Brussels is bandying about a particularly boneheaded move. The New York Times:

The European Union is stepping up pressure on the United States to add more European countries to the list of those whose citizens can travel across the Atlantic without a visa, holding out the threat of requiring Americans to get visas for trips to Europe if Washington does not agree.

The European Commission is expected to consider on Tuesday whether to change the visa requirements for Americans if their government does not agree to include additional European Union member states — Bulgaria, Croatia, Cyprus, Poland and Romania — on the list of those entitled to visa-free travel.

This is the kind of question that the EU would be wise to drop: it is more likely that the U.S. would impose visa restrictions on countries like France and Belgium than that it would lift restrictions on Bulgaria and Romania. More to the point, requiring U.S. citizens to get visas for Europe would be a major blow to the tourism industry. People don’t like hassles. And does the EU really want to discourage U.S. companies from investing there?

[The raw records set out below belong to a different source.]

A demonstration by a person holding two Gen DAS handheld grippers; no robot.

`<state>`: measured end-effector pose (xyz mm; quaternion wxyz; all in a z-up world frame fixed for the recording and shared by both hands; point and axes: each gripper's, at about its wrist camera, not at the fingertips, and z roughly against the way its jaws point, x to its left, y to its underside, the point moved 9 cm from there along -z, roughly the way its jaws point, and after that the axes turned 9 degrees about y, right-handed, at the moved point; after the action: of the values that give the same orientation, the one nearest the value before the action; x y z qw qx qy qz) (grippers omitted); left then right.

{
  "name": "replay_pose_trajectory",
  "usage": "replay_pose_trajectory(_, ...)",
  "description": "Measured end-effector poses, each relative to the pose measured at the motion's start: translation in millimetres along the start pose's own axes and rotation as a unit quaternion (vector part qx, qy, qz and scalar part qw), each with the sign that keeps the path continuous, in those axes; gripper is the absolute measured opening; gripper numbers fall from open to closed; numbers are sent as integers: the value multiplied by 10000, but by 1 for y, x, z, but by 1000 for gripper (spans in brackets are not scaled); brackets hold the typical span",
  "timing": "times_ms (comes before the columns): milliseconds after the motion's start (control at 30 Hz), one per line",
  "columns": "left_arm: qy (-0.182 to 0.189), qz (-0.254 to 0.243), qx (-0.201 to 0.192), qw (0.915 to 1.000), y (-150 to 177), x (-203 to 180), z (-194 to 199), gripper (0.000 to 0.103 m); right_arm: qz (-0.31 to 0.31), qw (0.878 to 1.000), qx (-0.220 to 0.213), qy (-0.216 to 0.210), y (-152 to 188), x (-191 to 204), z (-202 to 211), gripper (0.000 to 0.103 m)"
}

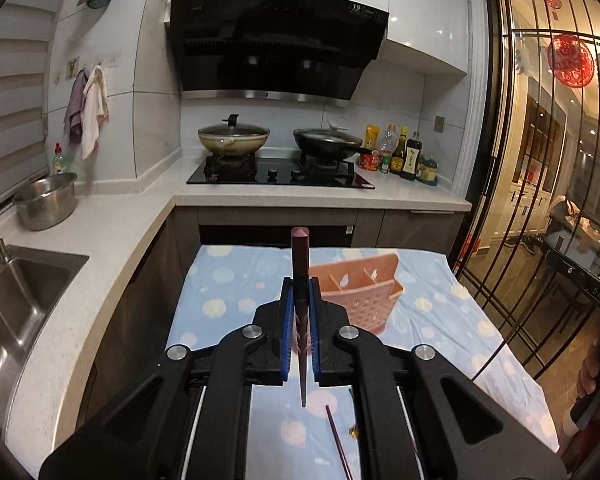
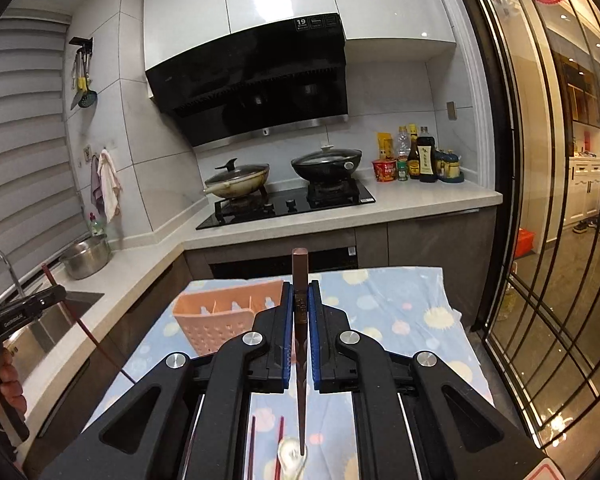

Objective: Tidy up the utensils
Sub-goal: 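Lift both chopsticks and drop them into the pink holder, opening both tools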

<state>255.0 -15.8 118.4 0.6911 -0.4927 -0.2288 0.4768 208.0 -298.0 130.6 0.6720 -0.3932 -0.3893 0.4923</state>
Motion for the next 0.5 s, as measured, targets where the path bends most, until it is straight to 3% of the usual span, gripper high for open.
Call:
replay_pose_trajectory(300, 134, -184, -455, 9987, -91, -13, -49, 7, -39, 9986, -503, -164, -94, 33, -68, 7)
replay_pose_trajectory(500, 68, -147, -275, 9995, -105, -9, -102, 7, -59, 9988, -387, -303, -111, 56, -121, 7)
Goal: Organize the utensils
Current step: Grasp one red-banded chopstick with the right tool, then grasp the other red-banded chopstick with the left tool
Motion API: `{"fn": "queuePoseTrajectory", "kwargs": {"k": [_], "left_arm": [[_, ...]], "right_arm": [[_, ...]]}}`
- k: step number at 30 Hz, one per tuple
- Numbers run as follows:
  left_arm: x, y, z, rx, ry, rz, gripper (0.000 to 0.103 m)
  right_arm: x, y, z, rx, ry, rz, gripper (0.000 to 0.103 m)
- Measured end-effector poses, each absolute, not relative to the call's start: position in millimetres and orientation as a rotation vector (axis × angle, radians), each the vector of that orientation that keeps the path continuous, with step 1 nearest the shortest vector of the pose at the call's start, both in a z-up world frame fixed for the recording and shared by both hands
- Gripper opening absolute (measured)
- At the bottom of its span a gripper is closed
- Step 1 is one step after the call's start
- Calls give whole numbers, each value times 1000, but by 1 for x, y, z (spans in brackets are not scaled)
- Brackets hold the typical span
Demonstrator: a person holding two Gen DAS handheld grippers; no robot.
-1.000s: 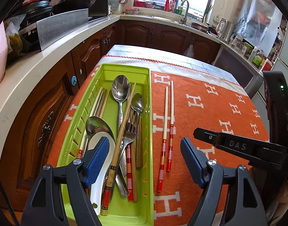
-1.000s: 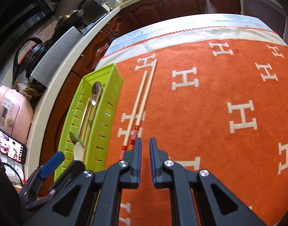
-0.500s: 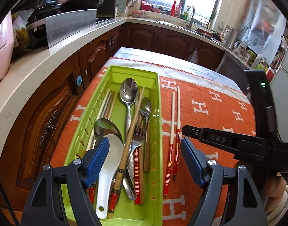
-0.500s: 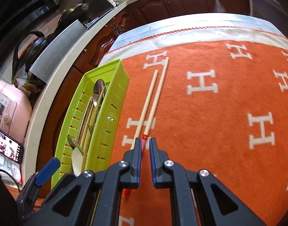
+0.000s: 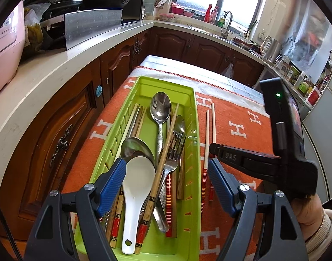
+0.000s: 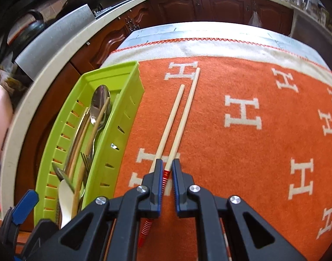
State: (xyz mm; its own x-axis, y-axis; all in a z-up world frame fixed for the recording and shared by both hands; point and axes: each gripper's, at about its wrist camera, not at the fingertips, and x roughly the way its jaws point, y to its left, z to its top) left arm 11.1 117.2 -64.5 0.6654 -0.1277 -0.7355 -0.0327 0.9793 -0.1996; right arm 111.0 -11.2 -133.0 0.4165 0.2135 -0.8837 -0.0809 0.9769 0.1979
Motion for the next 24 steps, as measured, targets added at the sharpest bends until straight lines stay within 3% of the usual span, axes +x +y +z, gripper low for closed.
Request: {"fn": "queuePoseTrajectory", "kwargs": {"k": [6,17,24], "left_arm": [[9,116,-62,-190,845,-50,76],[10,81,-54,-113,881,-157,76],[29,42,-67,-69,978,-293,49]], "right_arm": [[114,-4,-132,62,1145,172,9],[95,-67,-134,267,1166,132,5],[73,-115,-135,379,1157,111,5]]}}
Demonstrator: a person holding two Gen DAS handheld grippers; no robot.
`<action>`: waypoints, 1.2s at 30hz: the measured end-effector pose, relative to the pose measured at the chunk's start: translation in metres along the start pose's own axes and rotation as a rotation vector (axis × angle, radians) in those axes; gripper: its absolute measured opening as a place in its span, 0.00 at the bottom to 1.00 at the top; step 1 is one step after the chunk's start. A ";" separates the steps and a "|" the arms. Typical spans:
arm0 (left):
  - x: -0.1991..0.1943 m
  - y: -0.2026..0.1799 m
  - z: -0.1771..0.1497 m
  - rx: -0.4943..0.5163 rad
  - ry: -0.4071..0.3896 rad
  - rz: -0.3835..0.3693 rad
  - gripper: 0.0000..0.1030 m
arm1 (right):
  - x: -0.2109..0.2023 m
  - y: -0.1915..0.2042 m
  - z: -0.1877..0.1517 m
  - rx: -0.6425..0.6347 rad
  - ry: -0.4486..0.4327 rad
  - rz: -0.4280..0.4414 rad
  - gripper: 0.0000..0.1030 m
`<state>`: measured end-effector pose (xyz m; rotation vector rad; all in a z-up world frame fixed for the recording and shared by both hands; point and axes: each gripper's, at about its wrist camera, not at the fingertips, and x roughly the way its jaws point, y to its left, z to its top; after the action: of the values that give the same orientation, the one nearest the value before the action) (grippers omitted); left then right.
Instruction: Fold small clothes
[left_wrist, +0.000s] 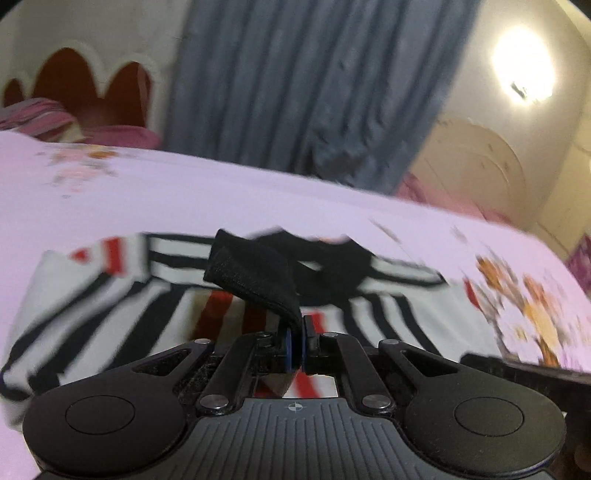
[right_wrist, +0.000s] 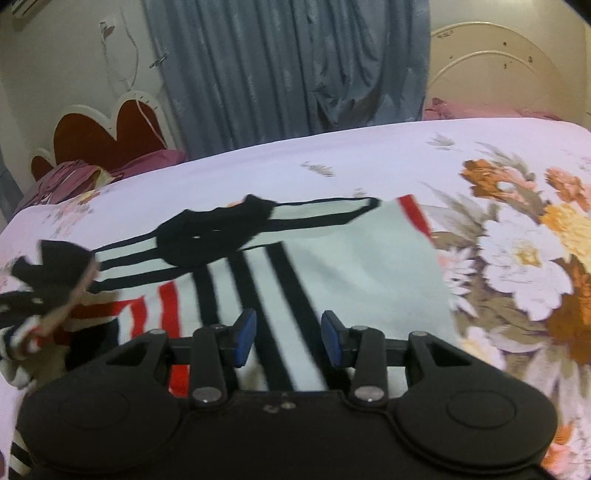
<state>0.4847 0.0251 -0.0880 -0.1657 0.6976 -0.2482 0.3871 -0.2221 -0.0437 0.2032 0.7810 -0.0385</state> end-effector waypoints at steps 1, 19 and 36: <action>-0.002 -0.013 -0.005 0.014 0.011 -0.010 0.03 | -0.002 -0.006 0.000 0.012 -0.001 0.000 0.37; -0.053 -0.028 -0.059 0.064 0.001 -0.011 0.56 | -0.003 -0.033 -0.004 0.148 0.073 0.189 0.50; -0.086 0.093 -0.090 0.072 0.064 0.331 0.10 | 0.034 0.027 -0.001 -0.123 0.071 0.122 0.07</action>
<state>0.3787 0.1322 -0.1251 0.0277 0.7671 0.0390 0.4130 -0.1943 -0.0637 0.1360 0.8379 0.1326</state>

In terms of easing visa restrictions for countries like Poland, we should be looking for some creative compromises. Illegal immigration is a serious problem in the United States, and countries that are significantly poorer than we are, and that have a history of emigration, pose larger than normal risks. But the most urgent concerns the U.S. has now about visas in Europe are less about immigration than about security. Thinking about ways to improve security coordination (and upgrade the effectiveness of security services and policing in countries that have significant internal problems) is important if we are to preserve easy and free transatlantic travel.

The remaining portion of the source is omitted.